With pictures excluded, copy word for word the lines in the data below from the line containing "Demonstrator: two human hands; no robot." through the line containing "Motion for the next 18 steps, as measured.".

Supplied information:
---

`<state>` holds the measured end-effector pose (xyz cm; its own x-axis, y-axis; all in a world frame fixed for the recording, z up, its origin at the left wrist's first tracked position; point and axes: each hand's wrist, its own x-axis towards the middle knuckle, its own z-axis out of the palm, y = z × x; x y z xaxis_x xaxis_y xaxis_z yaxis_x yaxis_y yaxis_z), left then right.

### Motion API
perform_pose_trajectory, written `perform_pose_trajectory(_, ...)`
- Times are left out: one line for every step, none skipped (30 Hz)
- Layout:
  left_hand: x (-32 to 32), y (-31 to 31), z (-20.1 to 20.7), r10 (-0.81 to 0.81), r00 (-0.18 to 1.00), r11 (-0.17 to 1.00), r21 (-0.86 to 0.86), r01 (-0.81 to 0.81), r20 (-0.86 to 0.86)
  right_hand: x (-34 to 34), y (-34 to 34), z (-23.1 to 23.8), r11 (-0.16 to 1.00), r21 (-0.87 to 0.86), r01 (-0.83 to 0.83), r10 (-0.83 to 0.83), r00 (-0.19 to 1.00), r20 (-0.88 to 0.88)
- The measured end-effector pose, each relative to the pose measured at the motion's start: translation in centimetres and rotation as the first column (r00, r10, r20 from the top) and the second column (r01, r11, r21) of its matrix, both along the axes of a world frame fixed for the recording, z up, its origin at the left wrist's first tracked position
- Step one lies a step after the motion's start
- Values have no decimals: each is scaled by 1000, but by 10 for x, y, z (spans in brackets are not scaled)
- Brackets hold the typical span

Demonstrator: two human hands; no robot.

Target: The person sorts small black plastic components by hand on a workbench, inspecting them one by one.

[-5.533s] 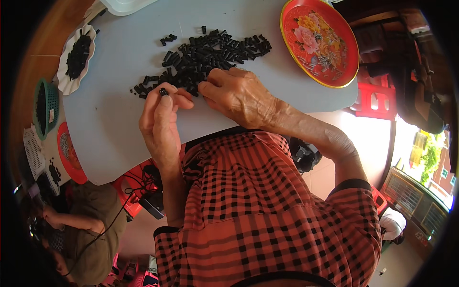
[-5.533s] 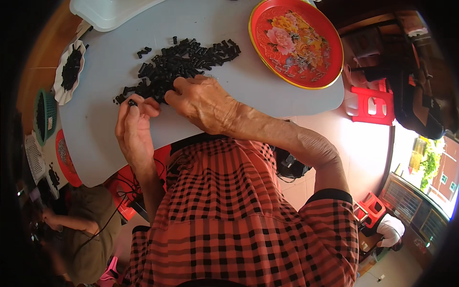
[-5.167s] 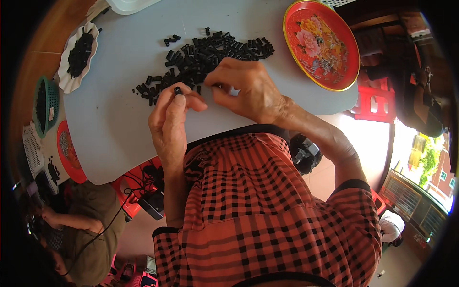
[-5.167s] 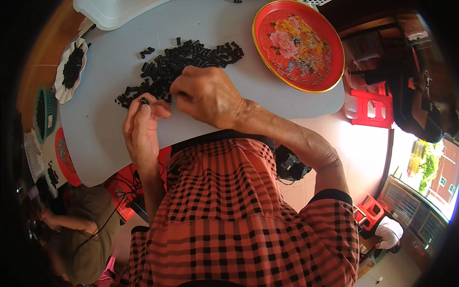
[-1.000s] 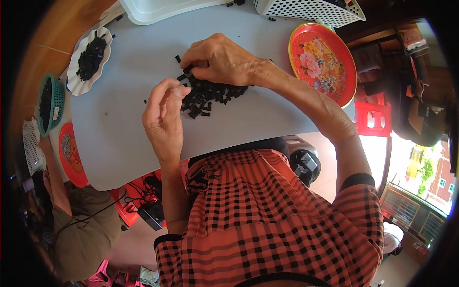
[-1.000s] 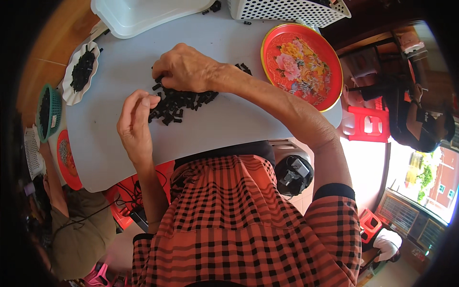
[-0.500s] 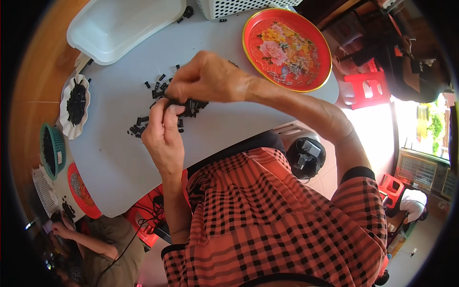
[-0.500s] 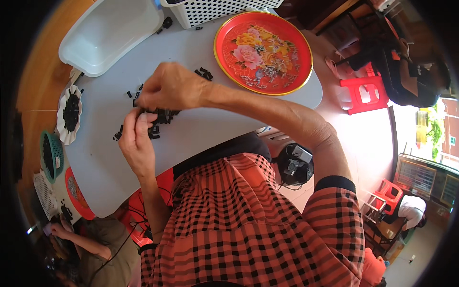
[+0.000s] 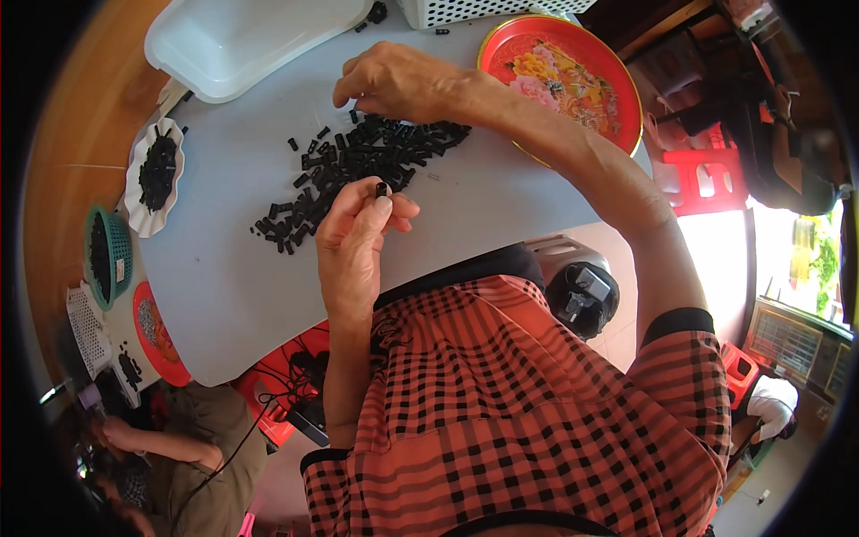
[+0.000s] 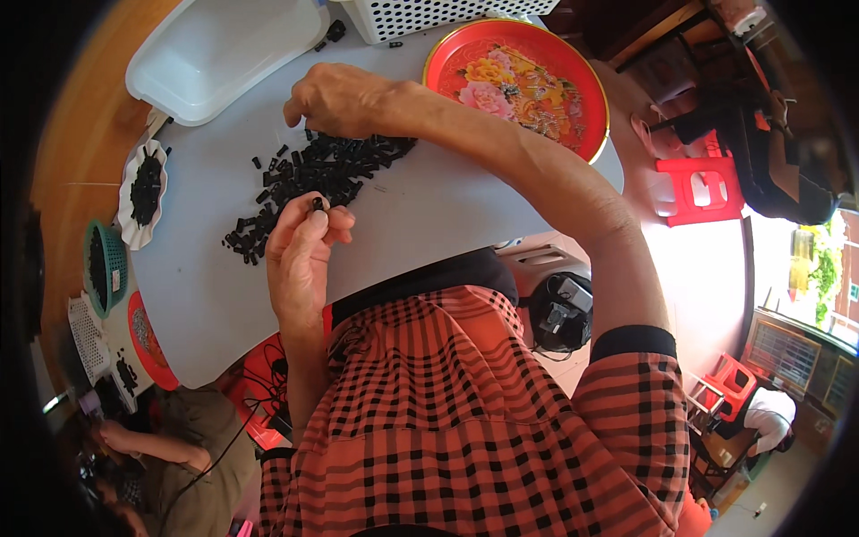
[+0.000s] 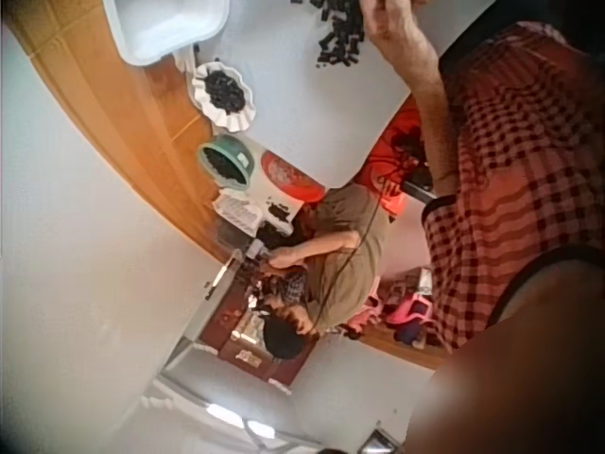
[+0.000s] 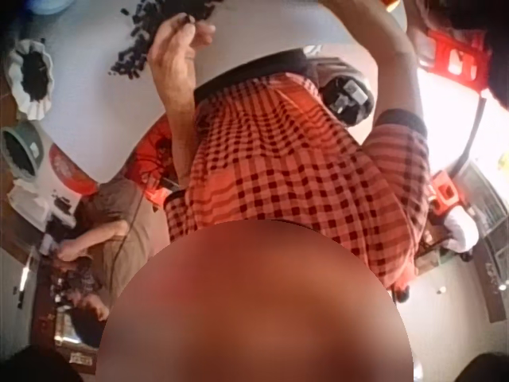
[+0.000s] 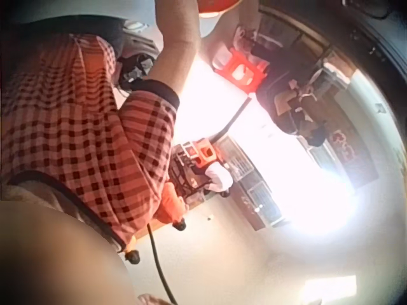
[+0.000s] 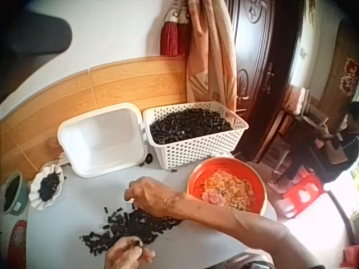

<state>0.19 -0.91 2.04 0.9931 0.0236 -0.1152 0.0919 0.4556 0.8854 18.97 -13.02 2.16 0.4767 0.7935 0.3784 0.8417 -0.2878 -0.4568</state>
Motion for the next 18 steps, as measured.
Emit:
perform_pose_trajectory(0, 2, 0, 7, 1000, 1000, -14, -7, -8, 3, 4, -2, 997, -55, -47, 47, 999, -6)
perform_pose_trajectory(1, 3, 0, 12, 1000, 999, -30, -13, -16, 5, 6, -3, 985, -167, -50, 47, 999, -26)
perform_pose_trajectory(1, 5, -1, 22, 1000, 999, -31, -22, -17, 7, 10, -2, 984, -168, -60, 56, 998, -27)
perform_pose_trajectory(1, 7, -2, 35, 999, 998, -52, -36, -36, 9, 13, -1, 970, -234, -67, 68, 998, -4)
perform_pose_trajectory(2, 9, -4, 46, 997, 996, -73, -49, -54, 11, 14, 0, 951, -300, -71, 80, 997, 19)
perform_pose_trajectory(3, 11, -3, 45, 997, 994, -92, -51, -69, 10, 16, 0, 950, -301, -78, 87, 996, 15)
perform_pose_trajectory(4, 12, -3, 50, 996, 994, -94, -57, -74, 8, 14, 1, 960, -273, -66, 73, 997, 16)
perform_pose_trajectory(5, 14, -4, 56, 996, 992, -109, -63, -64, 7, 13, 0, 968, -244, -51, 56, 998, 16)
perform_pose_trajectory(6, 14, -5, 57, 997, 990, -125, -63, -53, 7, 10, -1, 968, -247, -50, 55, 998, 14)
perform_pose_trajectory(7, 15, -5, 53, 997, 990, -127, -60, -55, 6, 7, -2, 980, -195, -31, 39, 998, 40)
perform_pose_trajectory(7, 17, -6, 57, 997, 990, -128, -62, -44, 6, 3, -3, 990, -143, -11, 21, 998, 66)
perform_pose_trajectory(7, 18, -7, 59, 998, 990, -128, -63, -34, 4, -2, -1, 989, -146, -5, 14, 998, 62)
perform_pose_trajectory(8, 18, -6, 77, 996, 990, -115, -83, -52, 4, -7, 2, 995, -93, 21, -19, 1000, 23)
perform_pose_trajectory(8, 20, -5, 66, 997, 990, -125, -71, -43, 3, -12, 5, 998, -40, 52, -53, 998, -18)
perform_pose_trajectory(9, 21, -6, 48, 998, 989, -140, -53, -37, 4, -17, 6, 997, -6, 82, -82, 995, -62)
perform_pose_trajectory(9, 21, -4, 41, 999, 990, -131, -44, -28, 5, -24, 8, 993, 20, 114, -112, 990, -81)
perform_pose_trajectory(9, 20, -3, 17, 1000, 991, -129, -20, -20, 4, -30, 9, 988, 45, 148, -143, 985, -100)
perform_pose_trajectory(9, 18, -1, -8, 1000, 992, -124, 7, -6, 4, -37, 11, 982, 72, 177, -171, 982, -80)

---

Response to this exercise:
Demonstrator: two human hands; no robot.

Target: The person sorts small black plastic components by hand on a workbench, inspecting them one by one.

[-5.533s] 
[-5.533s] 
[-5.167s] 
[-5.167s] 
[-1.000s] 
[-1.000s] 
[-0.500s] 
[-0.500s] 
[+0.000s] 
[+0.000s] 
[+0.000s] 
[+0.000s] 
[+0.000s] 
[+0.000s] 

<state>0.19 -0.91 2.04 0.9931 0.0236 -0.1152 0.0919 0.4556 0.8854 18.97 -13.02 2.16 0.4767 0.7935 0.3784 0.8417 -0.2878 -0.4568</state>
Motion for the next 18 steps, as measured.

Exercise complete, with nothing further to add.